Para Olga Ibáñez
Ésta es la tarde perdida en que las gentes se borran
como empañados cristales frotados por una mano
que sale de un río negro, donde un profundo silencio
va apagando los recuerdos y engendrando los olvidos.
No bien se borran las caras, el silencio se persona
en lo alto de una colina, allá por el cementerio
donde dicen que hay misterios, cuando sólo hay podredumbre.
Mas a la vista cegada le vienen bien los derrumbes,
pues un tigre que pasara por sus ojos desterrados
de la luz, le pareciera que pasa un tigre mareado…
Ésta es la historia de un hombre que ahora se fue para siempre
de este mundo singular que nadie ha logrado ver,
porque todos somos ciegos chocando entre sus paredes,
dando voces, ciegos que piden la luz hasta perecer.
Pues una noche de esa extática noche de la vida,
ese ciego cuya vista traspasaba las estrellas
hiriéndolas en la frente hasta dejarlas extintas,
ese ciego cuya luz era de un pulpo la negra tinta
tuvo la osada intención de mirarse el corazón
para saber el secreto del corazón de la vida,
mas lo que pudo no ver sino tocar fue una herida
por la que navegaban sus dos ojos de carbón
y una voz que le decía: «Tú no tienes salvación».
Entre tanto una guitarra deja oír en un rasgueo
el comienzo de esa fiesta donde la gente se mueve
como autómatas castrados que salieran de paseo
por una calle torcida, erizada de miradas
de estatuas, que allí apostadas, humanas se van haciendo
para sumarse a la ronda de las aves y lamentos.
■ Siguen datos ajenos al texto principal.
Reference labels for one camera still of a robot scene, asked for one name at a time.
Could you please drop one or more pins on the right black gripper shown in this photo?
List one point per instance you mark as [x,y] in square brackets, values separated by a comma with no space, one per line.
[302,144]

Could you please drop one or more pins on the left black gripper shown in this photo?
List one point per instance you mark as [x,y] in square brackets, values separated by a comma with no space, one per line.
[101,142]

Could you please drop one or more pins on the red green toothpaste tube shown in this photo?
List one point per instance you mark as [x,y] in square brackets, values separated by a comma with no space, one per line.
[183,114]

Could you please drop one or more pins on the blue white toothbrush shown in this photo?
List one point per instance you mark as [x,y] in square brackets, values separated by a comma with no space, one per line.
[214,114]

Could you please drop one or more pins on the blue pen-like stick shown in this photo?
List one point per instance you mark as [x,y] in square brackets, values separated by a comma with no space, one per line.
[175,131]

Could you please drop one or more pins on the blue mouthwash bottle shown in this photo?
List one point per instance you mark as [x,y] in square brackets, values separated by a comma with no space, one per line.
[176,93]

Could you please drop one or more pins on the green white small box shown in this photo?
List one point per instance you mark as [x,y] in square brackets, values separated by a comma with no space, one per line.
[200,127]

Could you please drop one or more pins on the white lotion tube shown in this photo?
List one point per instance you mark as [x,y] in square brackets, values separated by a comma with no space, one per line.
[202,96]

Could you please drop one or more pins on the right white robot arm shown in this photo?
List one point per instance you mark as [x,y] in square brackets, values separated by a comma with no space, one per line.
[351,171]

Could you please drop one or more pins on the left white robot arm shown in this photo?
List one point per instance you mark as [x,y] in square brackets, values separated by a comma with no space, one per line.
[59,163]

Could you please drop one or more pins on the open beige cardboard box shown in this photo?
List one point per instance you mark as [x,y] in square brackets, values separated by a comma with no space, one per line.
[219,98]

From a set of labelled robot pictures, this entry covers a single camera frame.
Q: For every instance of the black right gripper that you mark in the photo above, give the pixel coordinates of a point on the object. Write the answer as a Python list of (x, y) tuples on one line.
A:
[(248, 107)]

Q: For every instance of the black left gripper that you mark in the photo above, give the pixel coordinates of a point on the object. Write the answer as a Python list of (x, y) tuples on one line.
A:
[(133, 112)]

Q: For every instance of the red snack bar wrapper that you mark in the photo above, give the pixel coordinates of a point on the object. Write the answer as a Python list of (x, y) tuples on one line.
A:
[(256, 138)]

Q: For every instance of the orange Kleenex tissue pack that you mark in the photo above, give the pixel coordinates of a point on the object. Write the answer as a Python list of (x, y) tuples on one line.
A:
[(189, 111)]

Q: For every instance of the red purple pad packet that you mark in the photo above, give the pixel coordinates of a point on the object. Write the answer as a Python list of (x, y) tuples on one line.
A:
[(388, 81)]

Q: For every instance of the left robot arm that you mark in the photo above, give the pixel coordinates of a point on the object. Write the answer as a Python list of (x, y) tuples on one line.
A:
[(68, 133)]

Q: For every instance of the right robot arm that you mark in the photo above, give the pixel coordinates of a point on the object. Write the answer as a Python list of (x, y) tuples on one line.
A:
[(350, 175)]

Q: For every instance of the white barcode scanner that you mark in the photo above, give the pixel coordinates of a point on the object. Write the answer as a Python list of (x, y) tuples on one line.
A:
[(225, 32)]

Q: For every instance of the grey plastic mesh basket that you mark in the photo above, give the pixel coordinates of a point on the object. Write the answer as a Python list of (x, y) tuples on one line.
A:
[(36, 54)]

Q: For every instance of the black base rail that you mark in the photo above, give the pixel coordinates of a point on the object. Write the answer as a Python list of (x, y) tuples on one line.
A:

Pues el hombre en cuyos ojos la luz no tenía asiento
fue atravesando negruras recargadas de pavuras,
tocó animales viscosos con sus dedos temblorosos,
oyó el vagido de un niño acabado de nacer
y el suspiro de un amor en trance de perecer.
Allá, en un plano inclinado, resbalaba sin caerse
una mujer degollada en cuyos ojos había tanta luz
que se podía iluminar la opacidad del planeta,
una luz con que se haría la oscuridad del poeta,
en fin, una luz tan luz que nadie pudiera verse
alma dentro de los pechos, calabozo tan estrecho
que un sollozo que cayera derramaría su llanto
más allá de esas paredes labradas por el espanto.
Al final de un corredor el hombre palpó una fruta
—dicen que fruta, cosa dice el hombre que es—
que al tacto se le antojó como la piel de una fiera
en acecho, una piel electrizada por la presa
cuya presencia en la jungla de la vida
se anuncia por la sorpresa de un estático terror;
en fin, una cosa que al tocarla se siente un escalofrío
y esa cosa es nada menos que la fiera del amor.
A su vista la piel del hombre en cera se fue mudando,
en sus venas, dando gritos, la sangre se congelaba
y su lugar ocupaba la pálida luz de un cirio:
indubitable señal de que empezaba el delirio.
«Ahora soy cosa —decía—, ¿qué cosa quieres que sea?
Si en copa me convirtiera, ¿con qué tú me llenarías?
y si en metal me fundiera, ¿caería en la pelea…?
Cortado estoy en segmentos como cuerpo de serpiente:
son mis piernas y mis brazos y mi cuello y mi cabeza
monumentos convulsivos de un hombre que gentilmente
buscó el amor de la gente con sus ojos vaciados
y fue burlado, burlado hasta parar en la huesa.
La cosa que soy ahora, esa cosa que la suerte
me mandó ser, esta inerte transfiguración,
¿fue en verdad un ser humano o fue mixtificación?,
¿qué fue este engendro que fui dentro de mi piel de hombre?
Pero déjenme así, por favor, no me nombren, no me nombren…
Ahora no soy, no respiro, no vivo: tal es mi suerte,
y créanlo o no, ésta es la muerte, la muerte».